Counting the Exiles
A Spiritual Mnemonic
The four exiles alluded to in the book of Daniel and elaborated upon by commentaries through the ages are no mere historical regimes but a series of still-extant veils over the perception of G-d, the blinding condition of all we now know, the way the whole world relates to G-d. The Maharal of Prague writes that the number of an exile is significant. Each exile’s number is the divine truth it opposes. This is also an easy way to remember them.
Babylon is the old idolatry, the proliferation of powers and potentates on earth, unencumbered by unifying accounts or the arguments of Abraham.

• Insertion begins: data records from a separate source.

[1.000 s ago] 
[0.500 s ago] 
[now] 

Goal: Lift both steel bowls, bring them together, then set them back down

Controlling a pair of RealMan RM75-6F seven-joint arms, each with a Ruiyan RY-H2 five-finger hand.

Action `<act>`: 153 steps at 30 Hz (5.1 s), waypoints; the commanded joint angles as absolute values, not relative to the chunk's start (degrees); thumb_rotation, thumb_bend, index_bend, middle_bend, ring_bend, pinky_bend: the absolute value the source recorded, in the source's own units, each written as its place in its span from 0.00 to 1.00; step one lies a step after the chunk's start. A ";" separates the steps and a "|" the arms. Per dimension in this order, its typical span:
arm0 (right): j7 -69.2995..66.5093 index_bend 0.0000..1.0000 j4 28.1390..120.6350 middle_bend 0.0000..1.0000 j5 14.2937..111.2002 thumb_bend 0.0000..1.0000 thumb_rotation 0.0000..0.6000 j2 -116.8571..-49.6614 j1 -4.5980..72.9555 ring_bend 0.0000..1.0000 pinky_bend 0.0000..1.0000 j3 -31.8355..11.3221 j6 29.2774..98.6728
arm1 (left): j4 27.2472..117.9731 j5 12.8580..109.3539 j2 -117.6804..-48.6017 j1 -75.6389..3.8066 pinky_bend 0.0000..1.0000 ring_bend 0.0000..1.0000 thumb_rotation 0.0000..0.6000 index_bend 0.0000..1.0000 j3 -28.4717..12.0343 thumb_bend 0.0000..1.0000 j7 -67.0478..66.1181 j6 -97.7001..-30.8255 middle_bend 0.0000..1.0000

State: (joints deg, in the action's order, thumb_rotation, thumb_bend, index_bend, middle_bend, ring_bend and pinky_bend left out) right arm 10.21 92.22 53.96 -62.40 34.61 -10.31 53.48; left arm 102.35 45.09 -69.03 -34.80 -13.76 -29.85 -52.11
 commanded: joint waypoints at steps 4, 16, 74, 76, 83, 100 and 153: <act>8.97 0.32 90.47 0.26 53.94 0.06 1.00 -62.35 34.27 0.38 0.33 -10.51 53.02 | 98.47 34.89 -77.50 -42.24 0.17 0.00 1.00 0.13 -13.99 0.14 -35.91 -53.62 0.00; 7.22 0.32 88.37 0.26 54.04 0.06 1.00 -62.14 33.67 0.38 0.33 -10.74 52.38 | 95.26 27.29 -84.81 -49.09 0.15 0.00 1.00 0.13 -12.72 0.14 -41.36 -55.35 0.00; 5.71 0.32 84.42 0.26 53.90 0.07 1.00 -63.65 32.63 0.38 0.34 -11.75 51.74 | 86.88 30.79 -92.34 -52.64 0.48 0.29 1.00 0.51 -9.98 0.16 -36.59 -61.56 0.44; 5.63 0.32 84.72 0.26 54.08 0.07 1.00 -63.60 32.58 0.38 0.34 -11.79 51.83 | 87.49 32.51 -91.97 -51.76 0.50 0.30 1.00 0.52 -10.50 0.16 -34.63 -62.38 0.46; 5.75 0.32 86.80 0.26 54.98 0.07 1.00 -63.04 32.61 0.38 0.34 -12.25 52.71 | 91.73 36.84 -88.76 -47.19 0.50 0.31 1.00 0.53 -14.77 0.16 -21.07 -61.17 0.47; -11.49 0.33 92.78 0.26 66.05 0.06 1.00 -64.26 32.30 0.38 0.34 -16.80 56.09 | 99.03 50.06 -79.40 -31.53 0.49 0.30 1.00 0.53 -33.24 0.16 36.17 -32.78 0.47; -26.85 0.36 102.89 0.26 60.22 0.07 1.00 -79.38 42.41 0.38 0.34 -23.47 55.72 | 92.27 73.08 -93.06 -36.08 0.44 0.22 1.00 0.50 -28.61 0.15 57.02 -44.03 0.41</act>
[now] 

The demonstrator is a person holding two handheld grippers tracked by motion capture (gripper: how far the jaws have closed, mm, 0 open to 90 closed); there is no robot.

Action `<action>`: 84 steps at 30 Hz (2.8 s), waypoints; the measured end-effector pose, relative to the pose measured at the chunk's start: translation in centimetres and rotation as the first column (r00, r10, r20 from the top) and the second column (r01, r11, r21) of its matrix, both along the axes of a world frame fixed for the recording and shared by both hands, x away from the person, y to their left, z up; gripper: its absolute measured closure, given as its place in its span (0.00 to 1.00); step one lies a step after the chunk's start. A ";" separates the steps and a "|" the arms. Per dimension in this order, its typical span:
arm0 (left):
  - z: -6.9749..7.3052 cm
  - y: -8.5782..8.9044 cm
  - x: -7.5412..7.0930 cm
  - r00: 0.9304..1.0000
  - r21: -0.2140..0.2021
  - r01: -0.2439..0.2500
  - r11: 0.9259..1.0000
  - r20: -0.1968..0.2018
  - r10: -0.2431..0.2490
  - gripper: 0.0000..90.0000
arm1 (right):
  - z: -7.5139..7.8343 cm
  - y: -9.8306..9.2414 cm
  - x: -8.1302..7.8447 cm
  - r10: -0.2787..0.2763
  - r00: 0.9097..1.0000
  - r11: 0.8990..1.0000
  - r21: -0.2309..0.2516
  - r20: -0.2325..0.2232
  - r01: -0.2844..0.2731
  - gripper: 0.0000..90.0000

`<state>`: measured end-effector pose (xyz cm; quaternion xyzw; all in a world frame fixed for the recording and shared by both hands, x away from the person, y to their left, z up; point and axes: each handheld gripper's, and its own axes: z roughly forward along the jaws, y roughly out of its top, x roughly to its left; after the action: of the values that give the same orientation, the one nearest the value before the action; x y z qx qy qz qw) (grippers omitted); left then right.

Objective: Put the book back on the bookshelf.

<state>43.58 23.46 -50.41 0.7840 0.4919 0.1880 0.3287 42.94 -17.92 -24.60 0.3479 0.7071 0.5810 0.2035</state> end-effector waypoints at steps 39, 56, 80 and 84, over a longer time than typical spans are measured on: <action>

It is deeply spiritual, too spiritual, with experience itself pulling the Babylonians to worship finite realities, to label the diversity of experience ultimate. As such it is the first exile, and oneness it opposes.
Media/Persia opposes the opposite. It is perhaps a dialectical response to Babylon: it has a problem with otherness or the world as an extension of the divine. It is fine with there being one king but he must be locked behind a bureaucracy of intermediaries. This is not a wild idolatry of many powers but systemization as G-d itself. In the book of Esther, the King is an absolute potentate but even he cannot rescind his own decree. The Purim story shows that the Jewish G-d does not work this way, that systems and rules and bureaucrats are no less G-dly than than oneness. It is no coincidence that the Jew who is G-d-in-otherness, G-dliness within the creation, faces his first genocidal threat in Persia, where they refuse to submit Duality to G-d, and call it ultimate.
Greece is the third exile and of a totally different tenor once more. The many gods and one king are here reconciled by rationality. The problem is not that the Jews exist as the presence of God in otherness. The problem is that their revealed mechanism of integration, the Torah, hides the reconciliation from the reach of reason; unaided intellect can’t reach it. The Torah calls itself third—“Blessed is the all-Merciful One, Who gave the threefold Torah to the three-fold nation by means of a third-born on the third day in the third month.” Chanukah is a victory of the Torah over Greek rationalism and its attempt to claim the third reconciling thing for itself.
Edom, Rome, is four and four in Torah is the receiver—the last letter of the tetragrammaton, the four foremothers, the poor receiving alms. Rome is not opposed to the One G-d, the extension of G-d into otherness that is the Jew, or the third thing that reconciles them that is the Torah It just doesn’t want them in its world on a pragmatic level. The Jew is excluded on a technicality rather than on principle. Principle is not Roman; practicality is. The Jewish mission may take place anywhere that the Jew owns, anywhere that is not a physical place at a physical time, anywhere outside of the empire. It is the actualization of God’s kingship in fact and in history that it cannot abide. It claims exteriority, receiving, the pragmatic realm, as ultimate and not belonging to the Jewish G-d.
The order of history was providential and particular, and there are precisely four exiles, in order.